UNITED NATIONS, April 25 (RIA Novosti) - While both houses of the US Congress consider legislation to list and cut aid to countries which do not work with Interpol's Stolen and Lost Travel Documents database, the organization's Secretary-General Ronald Noble on Friday said Interpol's approach is to bring countries into compliance without the use of sanctions.

"Interpol's approach is to bring countries into compliance without the use of sanctions," Noble told RIA Novosti.

Moves to increase scrutiny of travel documents come after at least two travelers on missing Malaysian Airlines Flight 370 were determined to be using stolen passports from Italy and Austria. US Senator Ron Kirk, Republican of Illinois, has proposed that the US State Department be required to list countries which do not work with the Interpol database.

Rep. Robert Pittenger, Republican of North Carolina, has gone further and proposed a Safe Skies Act of 2014, H.R. 4448, which would cut off US aid to countries not working with the Interpol database.

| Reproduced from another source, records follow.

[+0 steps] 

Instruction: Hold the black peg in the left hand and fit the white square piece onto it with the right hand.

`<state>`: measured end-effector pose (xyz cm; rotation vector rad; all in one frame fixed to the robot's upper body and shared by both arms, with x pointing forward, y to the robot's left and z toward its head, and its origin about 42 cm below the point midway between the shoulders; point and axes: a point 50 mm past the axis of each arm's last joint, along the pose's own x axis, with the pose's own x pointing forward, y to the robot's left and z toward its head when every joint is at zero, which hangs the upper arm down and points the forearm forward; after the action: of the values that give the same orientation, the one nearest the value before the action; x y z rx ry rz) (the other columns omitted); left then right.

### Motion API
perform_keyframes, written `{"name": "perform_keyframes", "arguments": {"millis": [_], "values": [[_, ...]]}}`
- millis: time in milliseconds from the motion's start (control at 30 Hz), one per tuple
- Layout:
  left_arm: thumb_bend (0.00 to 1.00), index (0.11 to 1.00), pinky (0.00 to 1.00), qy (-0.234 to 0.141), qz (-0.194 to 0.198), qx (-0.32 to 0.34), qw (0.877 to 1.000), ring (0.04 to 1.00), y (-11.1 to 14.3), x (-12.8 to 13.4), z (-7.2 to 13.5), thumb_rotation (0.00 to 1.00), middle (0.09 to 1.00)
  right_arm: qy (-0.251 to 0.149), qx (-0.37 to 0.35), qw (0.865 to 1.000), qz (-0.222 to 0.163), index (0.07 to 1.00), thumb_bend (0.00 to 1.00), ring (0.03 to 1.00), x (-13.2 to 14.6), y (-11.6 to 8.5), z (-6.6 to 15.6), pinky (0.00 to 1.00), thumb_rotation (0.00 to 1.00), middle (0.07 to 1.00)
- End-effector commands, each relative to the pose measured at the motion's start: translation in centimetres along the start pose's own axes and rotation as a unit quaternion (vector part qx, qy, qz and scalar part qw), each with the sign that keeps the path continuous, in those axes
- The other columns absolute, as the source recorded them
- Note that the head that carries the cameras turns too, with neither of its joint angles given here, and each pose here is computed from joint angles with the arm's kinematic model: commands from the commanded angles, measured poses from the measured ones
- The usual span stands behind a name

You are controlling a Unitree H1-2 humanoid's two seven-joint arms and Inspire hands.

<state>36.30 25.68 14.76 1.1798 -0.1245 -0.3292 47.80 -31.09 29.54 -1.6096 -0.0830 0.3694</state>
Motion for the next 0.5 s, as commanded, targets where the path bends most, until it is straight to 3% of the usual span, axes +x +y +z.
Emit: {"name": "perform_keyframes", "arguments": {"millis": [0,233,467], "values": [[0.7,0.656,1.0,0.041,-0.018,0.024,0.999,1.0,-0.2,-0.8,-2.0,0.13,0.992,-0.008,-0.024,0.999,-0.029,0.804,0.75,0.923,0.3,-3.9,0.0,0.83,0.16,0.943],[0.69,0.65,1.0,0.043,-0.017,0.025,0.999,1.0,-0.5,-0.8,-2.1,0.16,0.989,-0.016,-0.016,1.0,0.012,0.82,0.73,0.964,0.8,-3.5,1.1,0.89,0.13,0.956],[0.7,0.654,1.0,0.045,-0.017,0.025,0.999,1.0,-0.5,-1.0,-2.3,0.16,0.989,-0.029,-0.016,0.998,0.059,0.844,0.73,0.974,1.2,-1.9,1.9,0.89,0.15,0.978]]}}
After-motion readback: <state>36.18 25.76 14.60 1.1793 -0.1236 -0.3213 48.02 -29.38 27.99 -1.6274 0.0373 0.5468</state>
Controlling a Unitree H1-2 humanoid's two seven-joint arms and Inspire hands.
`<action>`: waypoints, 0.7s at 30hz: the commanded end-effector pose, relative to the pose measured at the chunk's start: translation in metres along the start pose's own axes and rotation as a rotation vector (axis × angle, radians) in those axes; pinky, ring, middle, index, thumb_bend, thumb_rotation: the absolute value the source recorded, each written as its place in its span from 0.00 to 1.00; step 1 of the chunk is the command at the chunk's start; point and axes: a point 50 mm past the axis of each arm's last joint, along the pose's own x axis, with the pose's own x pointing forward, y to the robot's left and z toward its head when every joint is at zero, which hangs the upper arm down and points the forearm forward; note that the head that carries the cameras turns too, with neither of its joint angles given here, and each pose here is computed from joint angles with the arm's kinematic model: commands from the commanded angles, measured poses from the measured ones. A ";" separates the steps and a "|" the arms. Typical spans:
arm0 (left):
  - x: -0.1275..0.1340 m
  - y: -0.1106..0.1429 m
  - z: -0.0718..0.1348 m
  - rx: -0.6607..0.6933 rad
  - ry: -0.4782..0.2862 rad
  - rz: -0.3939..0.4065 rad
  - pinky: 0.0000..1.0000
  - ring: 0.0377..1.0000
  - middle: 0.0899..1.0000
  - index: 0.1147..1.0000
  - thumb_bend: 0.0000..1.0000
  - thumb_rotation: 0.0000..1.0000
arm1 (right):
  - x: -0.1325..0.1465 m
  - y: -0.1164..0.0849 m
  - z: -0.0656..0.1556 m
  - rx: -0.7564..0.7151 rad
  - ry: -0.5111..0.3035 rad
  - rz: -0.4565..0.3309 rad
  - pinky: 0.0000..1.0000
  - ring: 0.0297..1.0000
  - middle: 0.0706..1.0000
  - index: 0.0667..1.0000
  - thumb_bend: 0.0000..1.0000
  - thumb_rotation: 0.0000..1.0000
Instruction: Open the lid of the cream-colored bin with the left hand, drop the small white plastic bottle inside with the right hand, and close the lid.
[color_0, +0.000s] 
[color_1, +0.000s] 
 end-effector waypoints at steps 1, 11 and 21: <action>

After Noble gave the disclaimer that Interpol is not allowed to get involved in politics, he responded with opposition to sanctions to force compliance. The question about civil liberties protection and a lawsuit by four Muslims against the UN Federal Bureau of Investigation for putting and keeping them on the US "no-fly list" for refusal to spy on their communities, Noble declined to answer. He said Interpol's database only includes information on documents listed as lost or stolen, not the travelers who might be caught with them.

Unaddressed so far is whether a government could falsely put a person's travel documents into the Interpol database to impose a de facto travel ban. Discusssion will continue in the UN Security Council Counter-Terrorism Committee.